Reader Pat Jennings wrote, “Are you familiar with the book "Neuromarketing" by Renvoise and Morin? It is a great book for learning how to market to the "old brain." I decided to check the book out and, as I often do, got distracted and ended up reading an article in The New Scientist about the recent debacle over Gap’s experience in crowd sourced logo design.
In case you missed the story, Gap recently got burned when it abandoned its traditional logo in favor of one produced by crowd sourcing. Public response to the new logo reminded me of the New Coke fiasco in 1985 when the Coca-Cola Company brought the iconic drink out in a new formula.
The New Scientist article reported research by the neuromarketing firm NeuroFocus explaining the broad rejection by consumers of the new logo. Without weighing on the merits of the research, I was struck by the number of comments posted by readers of the article that dismissively charged NeuroFocus with practicing “pseudo science.”
In a new book I’m writing I describe how the left hemisphere of the brain – the primary site of reasoning – is biased against new information that does not conform to its existing models of reality. It is inclined to either reconform the information to fit with what it currently holds to be true or reflexively reject it out of hand. This rejection is often sarcastically disdained as when a person writes off an empirically derived conclusion with the charge, “It’s pseudoscience.”
Over the past several months we’ve been reminded numerous times that this is the 50th anniversary of the start of Jane Goodall’s epochal research into the world of chimpanzees. When she discovered that chimps made and used tools the left brains of scientists the world over roundly rejected her claim. Goodall’s lack of a university education didn’t help her standing. Yet she had challenged the most fundamental difference claimed by science to separate man and lower animals. Today, of course, tool makers and users are known to exist throughout the animal kingdom.

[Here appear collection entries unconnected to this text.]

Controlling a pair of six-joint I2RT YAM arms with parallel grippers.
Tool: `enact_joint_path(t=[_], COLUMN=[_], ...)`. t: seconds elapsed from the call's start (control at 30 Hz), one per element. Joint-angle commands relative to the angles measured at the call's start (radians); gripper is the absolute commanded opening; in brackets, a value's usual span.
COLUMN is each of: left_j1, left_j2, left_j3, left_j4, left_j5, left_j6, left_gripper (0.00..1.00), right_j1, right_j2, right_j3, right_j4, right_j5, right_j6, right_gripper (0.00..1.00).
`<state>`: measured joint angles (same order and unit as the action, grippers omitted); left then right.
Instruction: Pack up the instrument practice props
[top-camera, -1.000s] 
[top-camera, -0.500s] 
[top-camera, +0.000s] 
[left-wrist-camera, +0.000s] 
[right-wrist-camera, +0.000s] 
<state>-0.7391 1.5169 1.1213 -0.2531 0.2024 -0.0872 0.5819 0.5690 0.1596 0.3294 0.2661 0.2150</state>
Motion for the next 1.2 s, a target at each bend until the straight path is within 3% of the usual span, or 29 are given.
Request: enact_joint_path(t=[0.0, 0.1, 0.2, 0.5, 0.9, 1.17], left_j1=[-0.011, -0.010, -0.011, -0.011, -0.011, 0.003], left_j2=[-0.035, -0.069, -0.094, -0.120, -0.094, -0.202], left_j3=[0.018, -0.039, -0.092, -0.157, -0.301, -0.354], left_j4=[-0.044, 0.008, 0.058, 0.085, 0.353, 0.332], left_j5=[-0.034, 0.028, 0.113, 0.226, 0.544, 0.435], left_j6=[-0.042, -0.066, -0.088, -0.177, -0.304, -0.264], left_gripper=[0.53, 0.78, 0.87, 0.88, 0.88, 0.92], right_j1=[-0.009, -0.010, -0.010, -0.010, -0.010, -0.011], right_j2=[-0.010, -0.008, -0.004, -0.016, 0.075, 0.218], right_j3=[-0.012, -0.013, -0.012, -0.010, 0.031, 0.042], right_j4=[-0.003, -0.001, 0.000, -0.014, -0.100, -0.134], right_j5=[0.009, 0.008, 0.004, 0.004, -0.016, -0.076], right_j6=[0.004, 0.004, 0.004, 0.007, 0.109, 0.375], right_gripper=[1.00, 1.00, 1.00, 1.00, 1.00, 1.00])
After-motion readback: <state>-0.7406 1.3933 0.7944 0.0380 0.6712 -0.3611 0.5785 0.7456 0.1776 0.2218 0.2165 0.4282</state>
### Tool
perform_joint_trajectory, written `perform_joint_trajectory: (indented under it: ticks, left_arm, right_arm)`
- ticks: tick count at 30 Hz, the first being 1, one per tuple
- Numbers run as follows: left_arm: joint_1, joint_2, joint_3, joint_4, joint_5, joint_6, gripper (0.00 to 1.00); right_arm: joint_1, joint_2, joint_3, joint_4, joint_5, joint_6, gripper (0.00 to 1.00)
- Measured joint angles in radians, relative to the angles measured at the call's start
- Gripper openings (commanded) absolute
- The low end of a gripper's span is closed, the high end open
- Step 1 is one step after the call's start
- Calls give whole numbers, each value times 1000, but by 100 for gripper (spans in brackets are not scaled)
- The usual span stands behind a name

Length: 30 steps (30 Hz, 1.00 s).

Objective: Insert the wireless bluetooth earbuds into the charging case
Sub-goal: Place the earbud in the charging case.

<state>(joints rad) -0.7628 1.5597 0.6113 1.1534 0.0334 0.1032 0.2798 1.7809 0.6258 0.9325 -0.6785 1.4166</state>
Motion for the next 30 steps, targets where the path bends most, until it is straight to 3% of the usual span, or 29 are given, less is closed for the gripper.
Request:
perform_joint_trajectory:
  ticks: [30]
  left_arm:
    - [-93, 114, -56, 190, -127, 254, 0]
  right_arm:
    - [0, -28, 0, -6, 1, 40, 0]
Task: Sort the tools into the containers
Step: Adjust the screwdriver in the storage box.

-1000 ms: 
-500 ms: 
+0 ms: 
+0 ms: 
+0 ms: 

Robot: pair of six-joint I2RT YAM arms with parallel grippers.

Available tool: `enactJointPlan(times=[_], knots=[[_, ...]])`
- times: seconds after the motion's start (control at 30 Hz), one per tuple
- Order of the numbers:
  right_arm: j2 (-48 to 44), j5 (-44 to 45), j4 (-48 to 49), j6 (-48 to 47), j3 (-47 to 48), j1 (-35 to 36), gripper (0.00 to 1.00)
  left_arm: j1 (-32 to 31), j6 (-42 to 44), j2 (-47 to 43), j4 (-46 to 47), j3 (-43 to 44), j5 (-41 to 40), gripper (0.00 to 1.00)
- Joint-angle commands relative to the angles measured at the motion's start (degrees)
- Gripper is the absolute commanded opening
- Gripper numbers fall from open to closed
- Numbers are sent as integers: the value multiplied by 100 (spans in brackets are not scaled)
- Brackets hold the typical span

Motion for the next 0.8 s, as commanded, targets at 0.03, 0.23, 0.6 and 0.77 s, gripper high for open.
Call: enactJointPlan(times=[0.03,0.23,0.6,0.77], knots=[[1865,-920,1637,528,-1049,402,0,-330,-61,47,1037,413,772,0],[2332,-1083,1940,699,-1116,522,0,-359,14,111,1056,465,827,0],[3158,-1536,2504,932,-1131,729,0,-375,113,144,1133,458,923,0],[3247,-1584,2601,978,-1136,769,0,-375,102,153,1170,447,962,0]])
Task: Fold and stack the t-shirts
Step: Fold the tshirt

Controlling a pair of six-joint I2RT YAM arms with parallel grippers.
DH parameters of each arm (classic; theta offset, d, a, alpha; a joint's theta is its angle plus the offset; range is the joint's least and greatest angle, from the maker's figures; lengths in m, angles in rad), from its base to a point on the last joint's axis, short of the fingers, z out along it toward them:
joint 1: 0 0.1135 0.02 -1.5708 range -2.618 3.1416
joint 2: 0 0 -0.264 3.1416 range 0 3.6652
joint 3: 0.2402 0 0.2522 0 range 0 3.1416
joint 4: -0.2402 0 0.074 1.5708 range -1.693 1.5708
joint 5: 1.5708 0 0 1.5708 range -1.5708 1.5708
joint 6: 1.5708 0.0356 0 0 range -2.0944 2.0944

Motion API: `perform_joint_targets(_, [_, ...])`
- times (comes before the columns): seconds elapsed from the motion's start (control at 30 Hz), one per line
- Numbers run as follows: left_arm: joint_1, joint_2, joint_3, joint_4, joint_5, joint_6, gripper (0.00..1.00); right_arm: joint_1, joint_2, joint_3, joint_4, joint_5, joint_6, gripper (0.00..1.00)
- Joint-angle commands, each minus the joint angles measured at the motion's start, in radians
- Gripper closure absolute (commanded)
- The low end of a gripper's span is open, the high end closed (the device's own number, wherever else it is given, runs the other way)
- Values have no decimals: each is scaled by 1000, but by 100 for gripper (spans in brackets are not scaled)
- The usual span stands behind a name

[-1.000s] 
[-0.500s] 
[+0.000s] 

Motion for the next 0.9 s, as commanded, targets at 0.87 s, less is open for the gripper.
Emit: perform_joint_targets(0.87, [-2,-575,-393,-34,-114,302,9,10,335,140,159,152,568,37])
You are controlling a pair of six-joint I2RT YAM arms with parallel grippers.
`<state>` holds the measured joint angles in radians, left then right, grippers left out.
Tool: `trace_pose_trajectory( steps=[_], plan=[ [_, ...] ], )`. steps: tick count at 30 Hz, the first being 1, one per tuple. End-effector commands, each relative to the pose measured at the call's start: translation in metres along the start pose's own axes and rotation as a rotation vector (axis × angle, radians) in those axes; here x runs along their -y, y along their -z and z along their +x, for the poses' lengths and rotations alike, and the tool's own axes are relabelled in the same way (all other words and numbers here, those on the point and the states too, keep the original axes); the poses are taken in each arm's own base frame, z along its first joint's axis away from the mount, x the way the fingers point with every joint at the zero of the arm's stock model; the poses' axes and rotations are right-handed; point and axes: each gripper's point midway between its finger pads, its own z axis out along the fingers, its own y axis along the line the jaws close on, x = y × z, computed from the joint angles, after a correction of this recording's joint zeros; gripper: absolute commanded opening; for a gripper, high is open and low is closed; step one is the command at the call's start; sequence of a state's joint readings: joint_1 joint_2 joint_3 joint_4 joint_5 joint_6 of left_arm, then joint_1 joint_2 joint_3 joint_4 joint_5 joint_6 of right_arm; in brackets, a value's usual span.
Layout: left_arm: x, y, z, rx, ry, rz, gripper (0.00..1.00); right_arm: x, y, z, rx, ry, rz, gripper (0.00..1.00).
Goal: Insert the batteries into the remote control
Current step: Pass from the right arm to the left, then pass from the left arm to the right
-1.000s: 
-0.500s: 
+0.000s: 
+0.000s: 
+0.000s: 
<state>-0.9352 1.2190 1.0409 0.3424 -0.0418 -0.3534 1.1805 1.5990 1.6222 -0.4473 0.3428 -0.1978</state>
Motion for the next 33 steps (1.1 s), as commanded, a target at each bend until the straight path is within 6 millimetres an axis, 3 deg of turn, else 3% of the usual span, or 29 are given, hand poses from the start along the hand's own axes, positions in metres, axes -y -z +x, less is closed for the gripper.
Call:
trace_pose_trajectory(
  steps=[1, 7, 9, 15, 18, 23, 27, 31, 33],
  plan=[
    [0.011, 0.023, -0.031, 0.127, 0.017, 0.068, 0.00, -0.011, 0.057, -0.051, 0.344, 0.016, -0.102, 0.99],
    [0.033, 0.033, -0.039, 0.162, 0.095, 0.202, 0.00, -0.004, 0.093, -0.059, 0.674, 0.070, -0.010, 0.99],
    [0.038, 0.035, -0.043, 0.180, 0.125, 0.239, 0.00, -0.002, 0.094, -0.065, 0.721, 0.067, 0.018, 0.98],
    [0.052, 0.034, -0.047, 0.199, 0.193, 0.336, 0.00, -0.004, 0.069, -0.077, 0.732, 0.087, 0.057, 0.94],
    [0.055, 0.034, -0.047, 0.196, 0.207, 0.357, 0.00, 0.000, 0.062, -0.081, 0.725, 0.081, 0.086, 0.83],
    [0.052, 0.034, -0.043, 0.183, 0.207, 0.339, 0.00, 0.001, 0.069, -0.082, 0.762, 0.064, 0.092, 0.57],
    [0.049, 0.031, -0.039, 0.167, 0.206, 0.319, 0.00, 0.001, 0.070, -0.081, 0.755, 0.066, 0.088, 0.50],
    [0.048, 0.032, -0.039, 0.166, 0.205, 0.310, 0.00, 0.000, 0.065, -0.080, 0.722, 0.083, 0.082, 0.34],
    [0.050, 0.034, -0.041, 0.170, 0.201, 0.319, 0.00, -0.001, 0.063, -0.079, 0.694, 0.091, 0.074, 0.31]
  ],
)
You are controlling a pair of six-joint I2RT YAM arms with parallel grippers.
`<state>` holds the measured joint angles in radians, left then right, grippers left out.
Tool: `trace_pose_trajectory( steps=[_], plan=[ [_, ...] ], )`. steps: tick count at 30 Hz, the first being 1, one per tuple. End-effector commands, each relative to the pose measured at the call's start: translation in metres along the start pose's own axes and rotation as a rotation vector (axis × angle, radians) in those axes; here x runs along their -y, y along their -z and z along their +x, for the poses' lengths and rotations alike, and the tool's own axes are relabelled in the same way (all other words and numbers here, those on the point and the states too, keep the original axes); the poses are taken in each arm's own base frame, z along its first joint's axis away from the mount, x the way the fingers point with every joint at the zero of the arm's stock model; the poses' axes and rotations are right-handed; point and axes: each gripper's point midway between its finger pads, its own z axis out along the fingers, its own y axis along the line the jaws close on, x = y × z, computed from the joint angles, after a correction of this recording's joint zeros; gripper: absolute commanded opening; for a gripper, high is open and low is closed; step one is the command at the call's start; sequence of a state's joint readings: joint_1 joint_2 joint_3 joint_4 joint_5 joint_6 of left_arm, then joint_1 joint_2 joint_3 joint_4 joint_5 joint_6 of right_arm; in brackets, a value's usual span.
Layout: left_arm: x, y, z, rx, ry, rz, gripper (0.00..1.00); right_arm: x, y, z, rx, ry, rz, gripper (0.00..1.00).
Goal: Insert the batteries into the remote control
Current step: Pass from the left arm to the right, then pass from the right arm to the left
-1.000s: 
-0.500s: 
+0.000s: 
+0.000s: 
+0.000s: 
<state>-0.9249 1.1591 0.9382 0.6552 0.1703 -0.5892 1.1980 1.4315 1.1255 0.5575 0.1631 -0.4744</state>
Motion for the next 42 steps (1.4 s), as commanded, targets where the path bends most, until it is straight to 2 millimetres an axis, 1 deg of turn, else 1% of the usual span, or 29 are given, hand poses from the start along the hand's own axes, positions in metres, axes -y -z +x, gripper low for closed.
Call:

We are passing through times of unprecedented speed and scale of change that are upending our view of the world across the full spectrum of reality. Once again I'm reminded of the words of the character Valentine in Tom Stoppard's play, Arcadia when reflecting on this fact:
The future is disorder. A door like this has cracked open five or six times since we got up on our hind legs. It's the best possible time to be alive, when almost everything you thought you knew is wrong.
Advances in neuroscience over the three decades that I’ve been an avid reader in the subject are astonishing. As I’ve written before, the shift in our views of the human brain and mind is no less epochal than the shift centuries ago from a flat earth to a round earth perspective. Much of what we have believed about how the human mind works has turned out to be as much an illusion as the earth’s flatness is.
Research into the human brain is taking marketing into new dimensions of human behavior that are far beyond the reach of traditional consumer research methods. One of the most intriguing dimensions is the aging brain – a matter of considerable concern to marketers since changes associated with aging begin around the late 30s and early 40s. These changes significantly compromise many traditional ideas in marketing.
In his book The Mature Mind psychiatrist and geriatrician Gene Cohen does a splendid job describing in accessible language changes in brain functioning that take place as we age. He uses few five-dollar terms from brain science to get his points across. Importantly, especially for those of us who have left the early years of midlife far behind, Cohen documents how the aging brain is in some important ways a better brain.
In Serving the Ageless Market (McGraw-Hill, 1990), I proposed that some changes in mental functioning associated with age were improperly regarded as sources of handicaps that older people had to find ways of coping with. Some of these changes were developmental changes that took older minds to higher levels of mental functioning. In The Mature Mind, Dr. Cohen provides new information that supports that idea. In fact, he coined the expression developmental intelligence to stand for that idea.
As the aging population continues explosive growth while virtually no growth is taking place in the under-50 population, marketers and their clients will be best served by challenging the left brain’s antagonism toward new information that challenges existing models of reality.